Founder Jeff Gordon




Jeff Gordon, April 2014

"Hi, there! I'm Jeff, a film historian whose passion for vintage movies had started in elementary school. Several years later, in 1968, I began to collect movie memorabilia. This is a pursuit in which I have taken great enjoyment to this very day!

Screen star Linda Darnell has been my number-one focus of collecting since childhood. Additionally, I have nice assemblages of material pertaining to Elvis Presley, the Motown Record Company and the 20th Century-Fox Film Corporation.

While attending high school in New York City, I spent three years volunteering at the Museum of Modern Art’s Film Study Center, filing and cataloging. During this time I was also performing similar chores for both a film poster archive and a movie memorabilia store. The earnings from these jobs enabled me to build upon my cinema collections. 

Throughout high school I made Super 8 film “epics,” directing, editing and co-writing movies that were primarily wild take-offs of cinema classics from the 1940s and 1950s. 

I earned degrees in Film Production and Cinema Studies at New York University’s Tisch School of the Arts. At NYU, I was mentored by William K. Everson, the dean of film historians, who encouraged me to write about movies—something I will always appreciate. My work has appeared in Classic Images, Films of the Golden Age, Focus on Film, and numerous other entertainment-oriented publications. 2010 saw the publication of my very first book, Foxy Lady: The Authorized Biography of Lynn Bari.

In January 1984 I formed Jagarts, a retail business and rental archive dealing with the history of American movies through graphic art, photography and publicity. Prior to that, I received certification as a mechanical artist at Newton Myers’ Gap Workshop in New York. This led me to gigs in print shops and advertising agencies, doing layouts, paste-ups and mechanicals. Through these experiences I gained a greater understanding of commercial graphic design and its promotion—something that has been serving me quite well ever since.

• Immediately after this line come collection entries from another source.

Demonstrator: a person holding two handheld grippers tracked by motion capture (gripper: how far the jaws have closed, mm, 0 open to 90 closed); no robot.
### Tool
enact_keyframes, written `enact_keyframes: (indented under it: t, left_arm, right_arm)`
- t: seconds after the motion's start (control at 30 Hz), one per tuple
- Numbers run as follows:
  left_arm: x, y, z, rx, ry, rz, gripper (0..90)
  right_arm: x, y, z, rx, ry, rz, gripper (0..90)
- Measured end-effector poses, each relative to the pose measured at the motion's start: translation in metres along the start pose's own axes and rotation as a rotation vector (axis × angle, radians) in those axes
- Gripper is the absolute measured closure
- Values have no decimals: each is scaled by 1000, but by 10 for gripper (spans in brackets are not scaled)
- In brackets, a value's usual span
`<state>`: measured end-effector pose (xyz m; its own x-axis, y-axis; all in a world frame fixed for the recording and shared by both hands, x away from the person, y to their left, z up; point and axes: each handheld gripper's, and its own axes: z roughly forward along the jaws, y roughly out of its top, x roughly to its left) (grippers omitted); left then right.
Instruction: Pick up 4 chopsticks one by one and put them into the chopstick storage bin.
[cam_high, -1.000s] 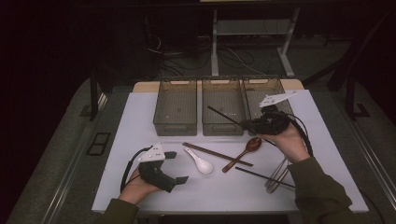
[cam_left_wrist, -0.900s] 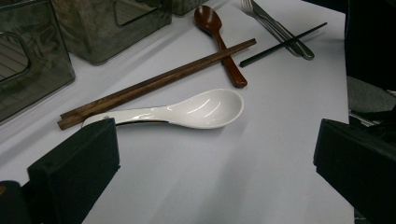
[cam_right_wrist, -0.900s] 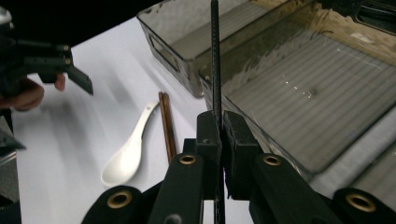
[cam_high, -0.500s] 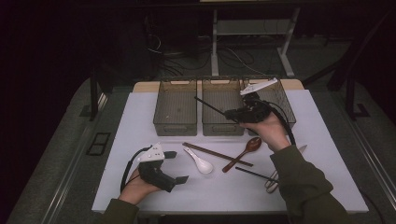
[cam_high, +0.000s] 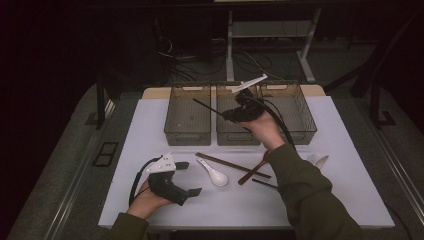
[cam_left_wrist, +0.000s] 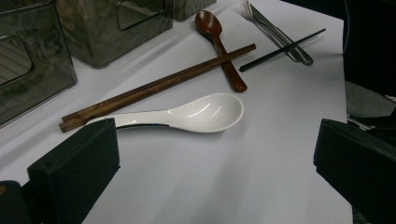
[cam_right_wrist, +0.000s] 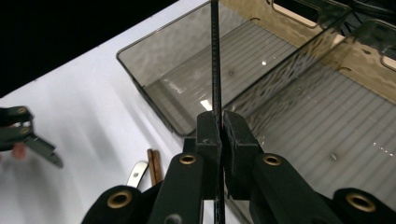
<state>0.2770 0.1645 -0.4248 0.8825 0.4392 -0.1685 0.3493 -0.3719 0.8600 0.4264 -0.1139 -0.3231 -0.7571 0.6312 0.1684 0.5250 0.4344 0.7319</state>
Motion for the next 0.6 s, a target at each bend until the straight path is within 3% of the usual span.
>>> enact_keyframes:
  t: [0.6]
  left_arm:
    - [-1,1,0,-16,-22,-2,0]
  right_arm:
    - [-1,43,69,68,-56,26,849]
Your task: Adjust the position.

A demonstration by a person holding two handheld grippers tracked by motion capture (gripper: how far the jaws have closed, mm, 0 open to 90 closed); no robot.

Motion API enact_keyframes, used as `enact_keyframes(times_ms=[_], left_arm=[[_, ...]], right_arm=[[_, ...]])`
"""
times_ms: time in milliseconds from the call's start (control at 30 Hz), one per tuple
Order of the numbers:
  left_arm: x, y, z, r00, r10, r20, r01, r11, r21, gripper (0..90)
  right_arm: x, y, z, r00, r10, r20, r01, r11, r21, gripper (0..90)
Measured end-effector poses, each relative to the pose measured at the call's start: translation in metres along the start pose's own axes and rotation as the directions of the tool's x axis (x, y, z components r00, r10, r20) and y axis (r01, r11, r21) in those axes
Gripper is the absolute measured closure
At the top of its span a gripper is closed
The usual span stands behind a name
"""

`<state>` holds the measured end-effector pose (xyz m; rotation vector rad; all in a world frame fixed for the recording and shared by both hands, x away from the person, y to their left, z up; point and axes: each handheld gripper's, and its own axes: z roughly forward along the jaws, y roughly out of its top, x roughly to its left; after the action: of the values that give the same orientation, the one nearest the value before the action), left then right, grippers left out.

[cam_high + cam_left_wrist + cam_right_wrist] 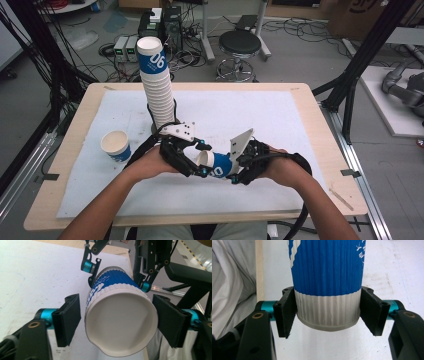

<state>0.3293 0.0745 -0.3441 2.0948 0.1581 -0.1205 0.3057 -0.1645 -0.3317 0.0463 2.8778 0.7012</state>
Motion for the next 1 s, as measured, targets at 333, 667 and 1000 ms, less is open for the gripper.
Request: enact_keyframes(times_ms=[333,667,1000], left_arm=[[-0.002,-0.002,0.001,0.9993,0.036,0.001,-0.036,0.9992,0.015,31.1],[-0.001,-0.008,-0.006,0.9995,0.032,0.003,-0.031,0.9978,-0.059,30.7],[0.000,-0.018,-0.018,0.9996,0.006,-0.029,-0.010,0.9897,-0.143,30.7]], right_arm=[[0.001,-0.001,0.001,0.9999,-0.013,-0.003,0.013,1.000,0.005,35.2],[-0.003,-0.012,-0.006,0.9977,0.054,-0.041,-0.060,0.982,-0.178,20.9],[-0.004,-0.032,-0.012,0.9859,0.153,-0.067,-0.167,0.912,-0.376,20.9]])
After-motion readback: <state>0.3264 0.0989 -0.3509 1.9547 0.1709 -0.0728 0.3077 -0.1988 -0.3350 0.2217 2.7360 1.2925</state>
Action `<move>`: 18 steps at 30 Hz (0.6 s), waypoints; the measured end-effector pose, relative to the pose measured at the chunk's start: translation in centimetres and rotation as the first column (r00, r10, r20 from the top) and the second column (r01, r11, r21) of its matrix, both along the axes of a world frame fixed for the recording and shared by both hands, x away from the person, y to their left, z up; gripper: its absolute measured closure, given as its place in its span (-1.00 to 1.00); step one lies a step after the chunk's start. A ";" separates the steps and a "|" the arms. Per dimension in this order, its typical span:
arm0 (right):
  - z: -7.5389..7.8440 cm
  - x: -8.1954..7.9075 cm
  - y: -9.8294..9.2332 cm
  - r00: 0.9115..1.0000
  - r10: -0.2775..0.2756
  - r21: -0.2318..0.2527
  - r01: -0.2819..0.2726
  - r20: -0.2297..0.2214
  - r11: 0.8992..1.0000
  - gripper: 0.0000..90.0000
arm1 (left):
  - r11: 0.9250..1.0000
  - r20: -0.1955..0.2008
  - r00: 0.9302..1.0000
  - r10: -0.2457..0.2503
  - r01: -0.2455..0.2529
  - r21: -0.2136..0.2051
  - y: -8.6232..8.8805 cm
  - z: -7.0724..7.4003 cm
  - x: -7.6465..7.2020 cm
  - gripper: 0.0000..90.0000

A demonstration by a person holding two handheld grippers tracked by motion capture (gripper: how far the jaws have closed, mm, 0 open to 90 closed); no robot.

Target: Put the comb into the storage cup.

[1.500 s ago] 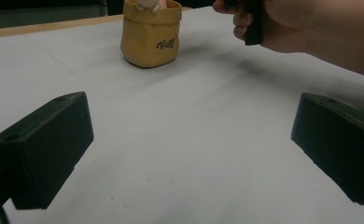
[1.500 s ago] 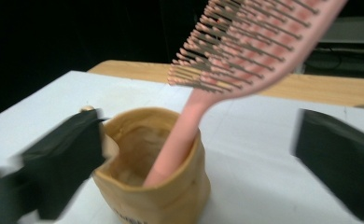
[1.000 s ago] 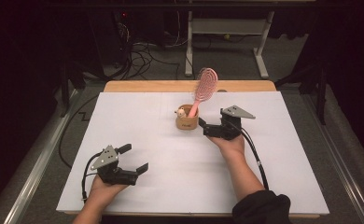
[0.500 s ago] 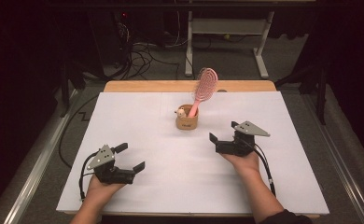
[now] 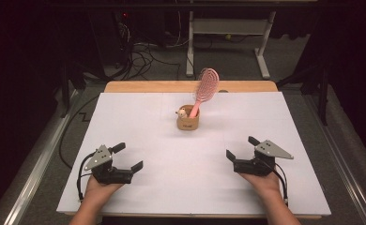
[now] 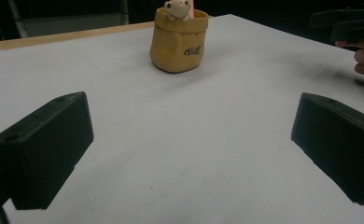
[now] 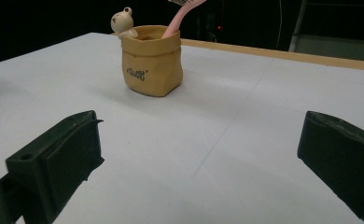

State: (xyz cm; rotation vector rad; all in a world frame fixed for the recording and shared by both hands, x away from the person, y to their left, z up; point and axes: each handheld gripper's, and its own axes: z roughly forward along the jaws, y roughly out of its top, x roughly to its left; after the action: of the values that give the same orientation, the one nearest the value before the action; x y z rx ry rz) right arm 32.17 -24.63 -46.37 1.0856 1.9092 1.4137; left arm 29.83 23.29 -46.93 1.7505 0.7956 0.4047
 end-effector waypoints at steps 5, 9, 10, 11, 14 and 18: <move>-0.1 -1.4 -1.5 1.000 -0.006 -0.002 0.006 0.004 1.000 -0.99 | 1.000 0.003 1.000 0.003 -0.003 0.008 0.2 0.0 -0.1 -1.00; -0.2 -2.6 -2.7 0.999 -0.021 0.000 0.021 0.027 1.000 -0.99 | 1.000 0.005 1.000 0.017 -0.017 0.003 0.5 0.0 -0.1 -1.00; -0.2 -3.0 -3.1 0.999 -0.029 0.002 0.029 0.036 1.000 -0.99 | 1.000 0.007 1.000 0.021 -0.021 0.001 0.6 0.1 -0.1 -1.00; -0.2 -3.2 -3.3 0.999 -0.031 0.003 0.031 0.039 1.000 -0.99 | 1.000 0.008 1.000 0.023 -0.023 0.000 0.7 0.1 -0.1 -1.00; -0.3 -3.9 -4.1 0.998 -0.040 0.009 0.039 0.050 0.999 -0.99 | 1.000 0.016 0.999 0.030 -0.030 -0.005 1.0 0.2 -0.2 -1.00; -0.5 -5.1 -5.0 0.997 -0.039 0.016 0.038 0.071 0.999 -0.99 | 0.999 0.018 0.999 0.035 -0.035 -0.009 1.1 0.2 -0.2 -1.00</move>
State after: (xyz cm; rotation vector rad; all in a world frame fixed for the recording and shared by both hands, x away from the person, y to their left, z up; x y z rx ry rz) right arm 27.07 -29.60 -46.84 1.0588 1.8215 1.4284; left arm 29.61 24.42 -46.73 1.7240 0.8152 0.4395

I gave my first film presentation and lecture when I was 26.  Much later on, I came to helm a cinema society in Manhattan, screening 16mm theatrical releases and television shows, primarily from my personal collection. This endeavor lasted over six years, through May 2003.

I moved to Knoxville, Tennessee in June 2003 and founded the Cresthill Cinema Club the following June. The CCC began in my small living room, with only eight in attendance. Our group immediately grew by leaps and bounds. In January 2005, we found ourselves happily ensconced in the large clubhouse of the apartment complex where I was then living. We remain there to this day, holding ten programs yearly. Our showings generally attract 40 or more moviegoers. Over these past many years, at least 1000 people have made their way to the Cresthill Cinema Club. 

We are a warm and convivial group, from all walks of life and encompassing a large age span. The depth of our movie knowledge varies—but everyone present at the Cresthill Cinema Club has an enthusiastic appreciation of the art of filmed entertainment. All of this leaves me with a sense of gratitude and fulfilment—and joy."